How to implement range search in KD-Tree - algorithm

I have built a d dimensional KD-Tree. I want to do range search on this tree. Wikipedia mentions range search in KD-Trees, but doesn't talk about implementation/algorithm in any way. Can someone please help me with this? If not for any arbitrary d, any help for at least for d = 2 and d = 3 would be great. Thanks!

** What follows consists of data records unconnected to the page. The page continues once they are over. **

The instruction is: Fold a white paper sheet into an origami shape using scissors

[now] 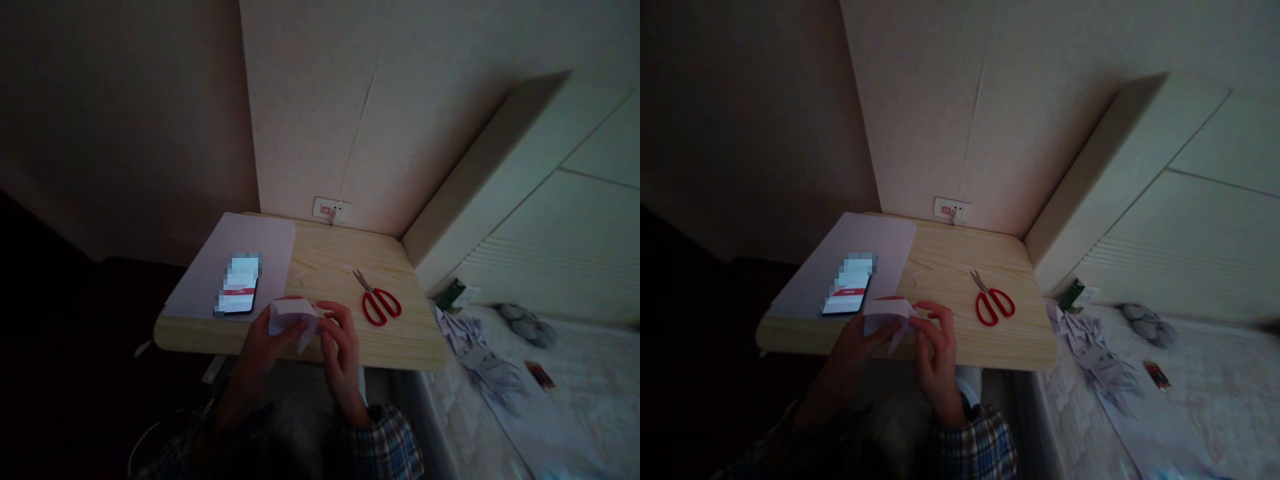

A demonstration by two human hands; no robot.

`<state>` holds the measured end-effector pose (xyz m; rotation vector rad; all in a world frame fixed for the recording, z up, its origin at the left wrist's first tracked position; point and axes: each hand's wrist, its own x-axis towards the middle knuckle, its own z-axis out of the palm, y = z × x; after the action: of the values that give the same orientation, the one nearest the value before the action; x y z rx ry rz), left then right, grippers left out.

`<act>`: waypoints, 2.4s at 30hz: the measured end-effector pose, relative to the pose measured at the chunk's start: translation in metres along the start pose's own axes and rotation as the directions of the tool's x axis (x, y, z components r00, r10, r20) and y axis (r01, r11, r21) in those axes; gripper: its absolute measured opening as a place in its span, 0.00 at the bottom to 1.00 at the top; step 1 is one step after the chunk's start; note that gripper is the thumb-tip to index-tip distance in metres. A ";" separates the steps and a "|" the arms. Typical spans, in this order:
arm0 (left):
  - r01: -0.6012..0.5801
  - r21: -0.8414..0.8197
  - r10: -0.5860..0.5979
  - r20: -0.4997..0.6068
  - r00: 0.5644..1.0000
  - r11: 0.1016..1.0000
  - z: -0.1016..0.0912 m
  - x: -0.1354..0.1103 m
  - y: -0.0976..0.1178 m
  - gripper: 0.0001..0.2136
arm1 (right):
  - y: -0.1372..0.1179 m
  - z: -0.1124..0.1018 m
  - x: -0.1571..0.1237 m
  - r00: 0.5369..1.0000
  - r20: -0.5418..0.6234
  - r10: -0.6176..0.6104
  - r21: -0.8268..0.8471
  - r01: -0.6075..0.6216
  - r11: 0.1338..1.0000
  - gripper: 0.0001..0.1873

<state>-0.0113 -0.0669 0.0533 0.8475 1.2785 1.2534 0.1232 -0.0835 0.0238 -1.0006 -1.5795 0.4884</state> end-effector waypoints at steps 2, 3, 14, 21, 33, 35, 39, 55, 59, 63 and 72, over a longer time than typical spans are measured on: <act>-0.012 -0.003 0.012 0.022 1.000 1.000 0.001 0.000 0.001 0.19 | -0.001 0.000 0.001 0.999 0.006 0.040 0.029 -0.040 0.999 0.15; -0.015 -0.005 0.015 0.032 0.999 1.000 0.001 0.000 0.002 0.19 | -0.002 -0.001 0.002 0.998 0.011 0.064 0.043 -0.065 0.997 0.16; -0.082 0.104 0.084 -0.016 0.996 0.991 -0.001 0.000 0.003 0.12 | -0.008 0.004 0.007 0.976 0.035 0.216 0.064 -0.218 0.974 0.06; -0.165 0.131 0.159 0.056 0.986 0.978 -0.002 -0.001 -0.003 0.11 | 0.002 -0.004 0.007 0.950 -0.119 0.287 0.062 -0.282 0.958 0.08; -0.016 -0.115 0.022 0.056 0.998 0.993 0.000 -0.003 -0.006 0.16 | -0.008 -0.001 0.004 0.996 0.031 0.078 -0.084 -0.075 0.994 0.16; 0.010 -0.186 -0.002 0.044 0.999 0.983 0.001 -0.004 -0.005 0.15 | -0.007 -0.004 0.003 0.996 0.074 0.055 -0.097 -0.048 0.994 0.17; 0.056 -0.277 -0.042 0.059 0.997 0.959 0.002 -0.005 -0.004 0.17 | -0.008 -0.011 0.005 0.994 0.103 0.030 -0.039 -0.026 0.999 0.13; -0.230 0.004 0.230 0.068 0.971 0.973 -0.006 -0.001 -0.002 0.08 | -0.007 -0.011 0.011 0.884 -0.088 0.459 0.161 -0.443 0.882 0.06; -0.342 -0.012 0.341 0.136 0.930 0.940 -0.007 -0.006 0.002 0.07 | -0.003 -0.009 0.008 0.870 -0.141 0.473 0.174 -0.448 0.877 0.03; -0.395 0.019 0.384 0.194 0.903 0.918 -0.007 -0.007 -0.001 0.12 | -0.002 -0.008 0.008 0.869 -0.078 0.489 0.215 -0.464 0.859 0.03; -0.405 0.054 0.375 0.283 0.883 0.913 -0.012 -0.003 -0.004 0.15 | -0.006 -0.011 0.011 0.862 0.059 0.503 0.280 -0.498 0.821 0.04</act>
<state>-0.0213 -0.0729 0.0486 1.3608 0.9931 1.3303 0.1313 -0.0803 0.0380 -1.1867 -1.1686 1.0410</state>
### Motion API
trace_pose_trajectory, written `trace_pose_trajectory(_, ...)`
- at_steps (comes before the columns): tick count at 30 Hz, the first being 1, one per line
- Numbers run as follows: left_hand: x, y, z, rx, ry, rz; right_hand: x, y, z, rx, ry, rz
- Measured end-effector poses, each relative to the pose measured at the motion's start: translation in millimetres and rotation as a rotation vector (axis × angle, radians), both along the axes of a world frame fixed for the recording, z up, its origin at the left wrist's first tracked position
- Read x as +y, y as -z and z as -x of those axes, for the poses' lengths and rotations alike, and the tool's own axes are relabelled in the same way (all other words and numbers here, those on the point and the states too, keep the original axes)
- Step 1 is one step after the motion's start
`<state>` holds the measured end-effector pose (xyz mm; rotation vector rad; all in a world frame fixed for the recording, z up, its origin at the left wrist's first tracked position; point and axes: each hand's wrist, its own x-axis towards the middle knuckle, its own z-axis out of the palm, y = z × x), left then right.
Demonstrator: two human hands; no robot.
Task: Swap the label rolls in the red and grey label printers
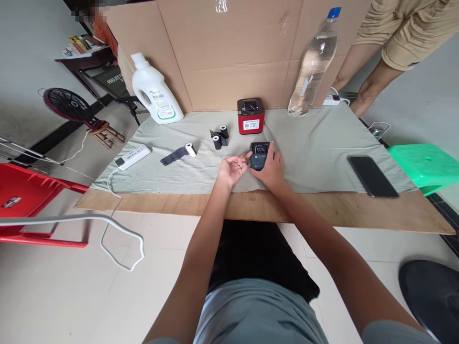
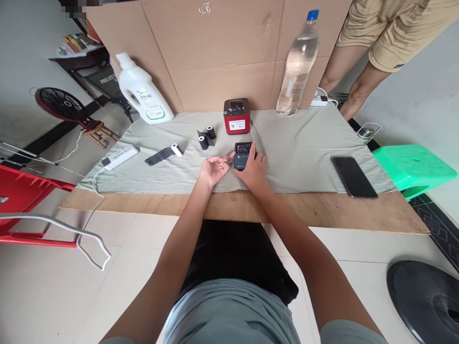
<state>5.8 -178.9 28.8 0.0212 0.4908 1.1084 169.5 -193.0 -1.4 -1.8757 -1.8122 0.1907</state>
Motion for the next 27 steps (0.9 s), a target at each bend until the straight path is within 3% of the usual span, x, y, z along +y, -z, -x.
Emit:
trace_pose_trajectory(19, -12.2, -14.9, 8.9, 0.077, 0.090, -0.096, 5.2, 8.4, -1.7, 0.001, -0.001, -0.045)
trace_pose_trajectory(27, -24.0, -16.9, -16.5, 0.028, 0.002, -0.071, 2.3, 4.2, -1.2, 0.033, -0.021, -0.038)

There are multiple variants of kd-tree. The one I used had the following specs:
Each internal node has max two nodes.
Each leaf node can have max maxCapacity points.
No internal node stores any points.
Side note: there are also versions where each node (irrespective of whether its internal or leaf) stores exactly one point. The algorithm below can be tweaked for those too. Its mainly the buildTree where the key difference lies.
I wrote an algorithm for this some 2 years back, thanks to the resource pointed to by #9mat .
Suppose the task is to find the number of points which lie in a given hyper-rectangle ("d" dimensions). This task can also be to list all points OR all points which lie in given range and satisfy some other criteria etc, but that can be a straightforward change to my code.
Define a base node class as:
template <typename T> class kdNode{
public: kdNode(){}
virtual long rangeQuery(const T* q_min, const T* q_max) const{ return 0; }
};
Then, an internal node (non-leaf node) can look like this:
class internalNode:public kdNode<T>{
const kdNode<T> *left = nullptr, *right = nullptr; // left and right sub trees
int axis; // the axis on which split of points is being done
T value; // the value based on which points are being split
public: internalNode(){}
void buildTree(...){
// builds the tree recursively
}
// returns the number of points in this sub tree that lie inside the hyper rectangle formed by q_min and q_max
int rangeQuery(const T* q_min, const T* q_max) const{
// num of points that satisfy range query conditions
int rangeCount = 0;
// check for left node
if(q_min[axis] <= value) {
rangeCount += left->rangeQuery(q_min, q_max);
}
// check for right node
if(q_max[axis] >= value) {
rangeCount += right->rangeQuery(q_min, q_max);
}
return rangeCount;
}
};
Finally, the leaf node would look like:
class leaf:public kdNode<T>{
// maxCapacity is a hyper - param, the max num of points you allow a node to hold
array<T, d> points[maxCapacity];
int keyCount = 0; // this is the actual num of points in this leaf (keyCount <= maxCapacity)
public: leaf(){}
public: void addPoint(const T* p){
// add a point p to the leaf node
}
// check if points[index] lies inside the hyper rectangle formed by q_min and q_max
inline bool containsPoint(const int index, const T* q_min, const T* q_max) const{
for (int i=0; i<d; i++) {
if (points[index][i] > q_max[i] || points[index][i] < q_min[i]) {
return false;
}
}
return true;
}
// returns number of points in this leaf node that lie inside the hyper rectangle formed by q_min and q_max
int rangeQuery(const T* q_min, const T* q_max) const{
// num of points that satisfy range query conditions
int rangeCount = 0;
for(int i=0; i < this->keyCount; i++) {
if(containsPoint(i, q_min, q_max)) {
rangeCount++;
}
}
return rangeCount;
}
};
In the code for range query inside the leaf node, it is also possible to do a "binary search" inside of "linear search". Since the points will be sorted along on the axis axis, you can do a binary search do find l and r values using q_min and q_max, and then do a linear search from l to r instead of 0 to keyCount-1 (of course in the worst case it wont help, but practically, and especially if you have a capacity of pretty high values, this may help).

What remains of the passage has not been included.